● DIRECTIONS FOR THIS TASK:
Lines to restate from the data below: from the one containing "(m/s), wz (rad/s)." to the one containing "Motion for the", both included. Give them again exactly, and only them.

========================================================================

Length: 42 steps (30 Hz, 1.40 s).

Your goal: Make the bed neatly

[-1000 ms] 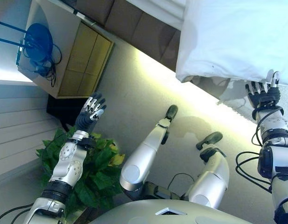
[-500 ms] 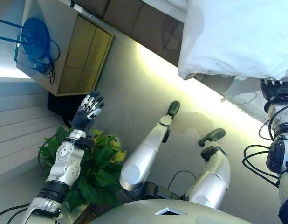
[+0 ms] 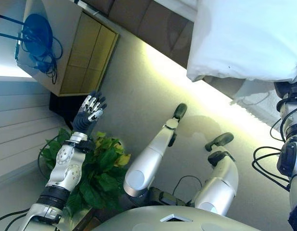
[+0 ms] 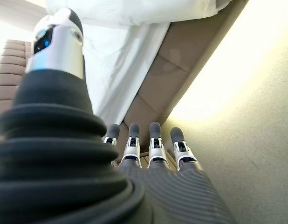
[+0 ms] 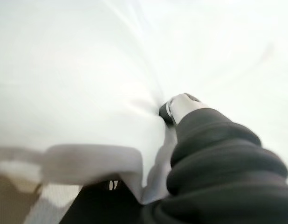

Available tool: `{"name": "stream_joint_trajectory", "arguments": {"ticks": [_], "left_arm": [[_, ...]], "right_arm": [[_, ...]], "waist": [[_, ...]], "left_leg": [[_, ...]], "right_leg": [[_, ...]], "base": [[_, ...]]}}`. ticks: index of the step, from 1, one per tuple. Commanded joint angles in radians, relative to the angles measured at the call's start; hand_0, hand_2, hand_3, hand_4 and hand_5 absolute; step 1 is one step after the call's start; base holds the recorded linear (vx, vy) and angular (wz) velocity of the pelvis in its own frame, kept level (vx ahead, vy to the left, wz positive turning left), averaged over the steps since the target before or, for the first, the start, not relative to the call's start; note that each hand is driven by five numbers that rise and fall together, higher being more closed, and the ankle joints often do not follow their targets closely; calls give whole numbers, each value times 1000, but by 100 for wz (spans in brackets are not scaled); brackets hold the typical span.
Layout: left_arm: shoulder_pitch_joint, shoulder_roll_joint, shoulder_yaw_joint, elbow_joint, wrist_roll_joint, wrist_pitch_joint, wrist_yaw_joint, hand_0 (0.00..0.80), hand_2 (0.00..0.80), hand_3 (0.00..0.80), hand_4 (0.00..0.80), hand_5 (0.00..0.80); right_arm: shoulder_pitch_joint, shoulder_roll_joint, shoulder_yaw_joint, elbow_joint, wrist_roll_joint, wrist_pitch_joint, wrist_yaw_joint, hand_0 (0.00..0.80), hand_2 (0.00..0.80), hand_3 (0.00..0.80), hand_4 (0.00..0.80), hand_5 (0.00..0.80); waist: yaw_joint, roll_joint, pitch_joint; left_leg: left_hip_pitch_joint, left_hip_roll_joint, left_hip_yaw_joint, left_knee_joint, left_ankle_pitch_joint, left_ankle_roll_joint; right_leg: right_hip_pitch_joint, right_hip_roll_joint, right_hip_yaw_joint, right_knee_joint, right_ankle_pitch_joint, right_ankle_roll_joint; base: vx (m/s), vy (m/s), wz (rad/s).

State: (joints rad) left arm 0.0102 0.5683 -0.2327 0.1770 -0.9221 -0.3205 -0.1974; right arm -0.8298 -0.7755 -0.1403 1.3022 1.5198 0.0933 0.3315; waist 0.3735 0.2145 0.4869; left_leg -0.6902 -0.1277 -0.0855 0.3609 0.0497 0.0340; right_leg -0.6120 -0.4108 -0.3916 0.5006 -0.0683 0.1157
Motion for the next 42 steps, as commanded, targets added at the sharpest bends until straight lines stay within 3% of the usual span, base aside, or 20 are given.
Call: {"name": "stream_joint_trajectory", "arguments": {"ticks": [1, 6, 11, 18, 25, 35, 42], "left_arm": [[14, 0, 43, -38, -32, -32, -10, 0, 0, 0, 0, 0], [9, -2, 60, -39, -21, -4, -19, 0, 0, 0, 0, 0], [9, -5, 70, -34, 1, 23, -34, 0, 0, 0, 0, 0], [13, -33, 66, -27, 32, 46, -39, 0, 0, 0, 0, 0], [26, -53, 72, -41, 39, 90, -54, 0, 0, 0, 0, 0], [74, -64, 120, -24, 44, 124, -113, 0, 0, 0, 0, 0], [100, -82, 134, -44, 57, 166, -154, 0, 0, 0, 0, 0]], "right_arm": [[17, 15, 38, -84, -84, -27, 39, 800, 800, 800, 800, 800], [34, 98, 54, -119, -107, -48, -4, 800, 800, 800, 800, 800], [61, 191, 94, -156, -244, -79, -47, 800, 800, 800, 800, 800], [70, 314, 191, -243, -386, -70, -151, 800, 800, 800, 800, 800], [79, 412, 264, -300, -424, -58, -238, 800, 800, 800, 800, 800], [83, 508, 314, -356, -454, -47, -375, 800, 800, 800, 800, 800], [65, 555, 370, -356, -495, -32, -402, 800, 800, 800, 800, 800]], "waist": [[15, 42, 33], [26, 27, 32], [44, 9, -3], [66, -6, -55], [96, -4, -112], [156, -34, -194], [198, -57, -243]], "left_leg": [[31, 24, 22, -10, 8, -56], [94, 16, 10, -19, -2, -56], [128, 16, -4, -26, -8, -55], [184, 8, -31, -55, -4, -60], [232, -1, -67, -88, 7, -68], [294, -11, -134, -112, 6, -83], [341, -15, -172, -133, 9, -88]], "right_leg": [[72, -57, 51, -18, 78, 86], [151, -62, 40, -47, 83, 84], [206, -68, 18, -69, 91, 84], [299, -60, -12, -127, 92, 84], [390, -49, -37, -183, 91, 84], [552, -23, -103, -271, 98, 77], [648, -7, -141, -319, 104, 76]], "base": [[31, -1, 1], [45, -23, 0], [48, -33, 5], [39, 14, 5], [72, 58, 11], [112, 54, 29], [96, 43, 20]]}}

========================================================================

● OUTPUT FOR THIS TASK:
Layout: left_arm: shoulder_pitch_joint, shoulder_roll_joint, shoulder_yaw_joint, elbow_joint, wrist_roll_joint, wrist_pitch_joint, wrist_yaw_joint, hand_0 (0.00..0.80), hand_2 (0.00..0.80), hand_3 (0.00..0.80), hand_4 (0.00..0.80), hand_5 (0.00..0.80); right_arm: shoulder_pitch_joint, shoulder_roll_joint, shoulder_yaw_joint, elbow_joint, wrist_roll_joint, wrist_pitch_joint, wrist_yaw_joint, hand_0 (0.00..0.80), hand_2 (0.00..0.80), hand_3 (0.00..0.80), hand_4 (0.00..0.80), hand_5 (0.00..0.80); waist: yaw_joint, roll_joint, pitch_joint; left_leg: left_hip_pitch_joint, left_hip_roll_joint, left_hip_yaw_joint, left_knee_joint, left_ankle_pitch_joint, left_ankle_roll_joint; right_leg: right_hip_pitch_joint, right_hip_roll_joint, right_hip_yaw_joint, right_knee_joint, right_ankle_pitch_joint, right_ankle_roll_joint; base: vx (m/s), vy (m/s), wz (rad/s).

State: (joints rad) left arm 0.0102 0.5683 -0.2327 0.1770 -0.9221 -0.3205 -0.1974; right arm -0.8298 -0.7755 -0.1403 1.3022 1.5198 0.0933 0.3315; waist 0.3735 0.2145 0.4869; left_leg -0.6902 -0.1277 -0.0855 0.3609 0.0497 0.0340; right_leg -0.6120 -0.4108 -0.3916 0.5006 -0.0683 0.1157
Motion for the next 42 steps, as commanded, targets added at the sharpest bends until straight lines stay within 3% of the usual span, base aside, or 20 are given.

With this, the answer is done.